Everybody – Except Weightlifters – Must Get Stoned

If further evidence were needed that Fairfax has made its own trouble by hiring a newsroom that writes solely for its mates, have a look at the Sunday Sun-Herald’s coverage of an effort to ban body-building stimulant, DMAA, used by (ick!) weightlifters and (double-ick!) miners which included both a news story and a lead editorial in the weekend paper:

There should be nothing wrong with young men working hard on their fitness. They spend hours in the gym improving their physique and decidedly avoiding the great Australian epidemic, obesity.

But there are worrying aspects to what for some young men has become an obsessive desire to achieve a powerful, muscular body shape…

Theirs is a legitimate, if fairly marginal, sport.

That health authorities regard DMAA on the same level as heroin, cocaine and crystal meth must suggest to users it’s a drug that should be avoided.

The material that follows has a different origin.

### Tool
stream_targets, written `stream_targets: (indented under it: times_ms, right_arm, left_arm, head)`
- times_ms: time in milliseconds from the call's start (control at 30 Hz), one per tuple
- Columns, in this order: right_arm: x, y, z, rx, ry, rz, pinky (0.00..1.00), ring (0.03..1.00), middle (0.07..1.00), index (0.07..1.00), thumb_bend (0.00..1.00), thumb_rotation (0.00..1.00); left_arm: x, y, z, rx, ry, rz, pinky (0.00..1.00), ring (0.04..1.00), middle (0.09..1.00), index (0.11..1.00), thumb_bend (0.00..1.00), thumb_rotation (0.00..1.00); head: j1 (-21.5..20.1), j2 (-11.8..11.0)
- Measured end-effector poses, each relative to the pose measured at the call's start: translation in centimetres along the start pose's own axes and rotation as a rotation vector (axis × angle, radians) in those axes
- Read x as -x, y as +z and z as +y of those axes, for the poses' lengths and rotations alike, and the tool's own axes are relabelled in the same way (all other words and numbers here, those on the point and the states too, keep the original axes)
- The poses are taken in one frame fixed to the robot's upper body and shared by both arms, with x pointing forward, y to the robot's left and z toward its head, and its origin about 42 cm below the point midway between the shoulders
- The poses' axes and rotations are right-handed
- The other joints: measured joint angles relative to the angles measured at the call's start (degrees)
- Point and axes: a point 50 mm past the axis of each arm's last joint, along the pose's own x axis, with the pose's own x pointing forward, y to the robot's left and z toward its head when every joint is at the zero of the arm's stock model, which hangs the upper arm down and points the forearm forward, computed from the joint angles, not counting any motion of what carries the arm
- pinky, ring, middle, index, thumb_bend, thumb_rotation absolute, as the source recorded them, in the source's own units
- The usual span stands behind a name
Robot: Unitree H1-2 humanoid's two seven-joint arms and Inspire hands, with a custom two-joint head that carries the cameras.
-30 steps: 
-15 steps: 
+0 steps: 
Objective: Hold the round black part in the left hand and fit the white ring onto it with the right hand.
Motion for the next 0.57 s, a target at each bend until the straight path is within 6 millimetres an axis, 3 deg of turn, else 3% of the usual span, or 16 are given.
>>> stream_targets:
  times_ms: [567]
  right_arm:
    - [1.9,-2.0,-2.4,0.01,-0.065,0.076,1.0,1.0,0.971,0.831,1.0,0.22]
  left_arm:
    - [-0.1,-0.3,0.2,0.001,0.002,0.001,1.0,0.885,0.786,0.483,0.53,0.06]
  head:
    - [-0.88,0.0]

And so on and so forth in that vein. Yet just a few months ago, in late May and early June, the Herald was all but leading a campaign to legalise, or at least “start a conversation” on legalising, other drugs.

At the time the paper gave loads of space to the likes of former NSW Department of Public Prosecutions chief-turned-legalisation campaigner Nick Cowdery and also heavily promoted the Australia21 campaign to end drug prohibition. The Herald did not go quite so far as to nail its colours to the mast of legalisation, but with a nod and wink editorialised that “change is not impossible”.

Now given a choice, the Prick is against bans of all stripes and sees the law as a blunt and ineffective weapon against bad behaviour, at least as it is defined by the moral middle classes. But if, as one can reasonably make the case, the so-called War on Drugs has been an incalculable human disaster from go to whoa, how can one then turn around and say a bunch of weightlifters should be denied their particular poison?

Surely there can’t be that much of a difference between the hip users of prohibited substances inner-city journos may be sympathetic to on the one hand and body-building stimulant-loving proles they turn their noses up at on the other. Can there?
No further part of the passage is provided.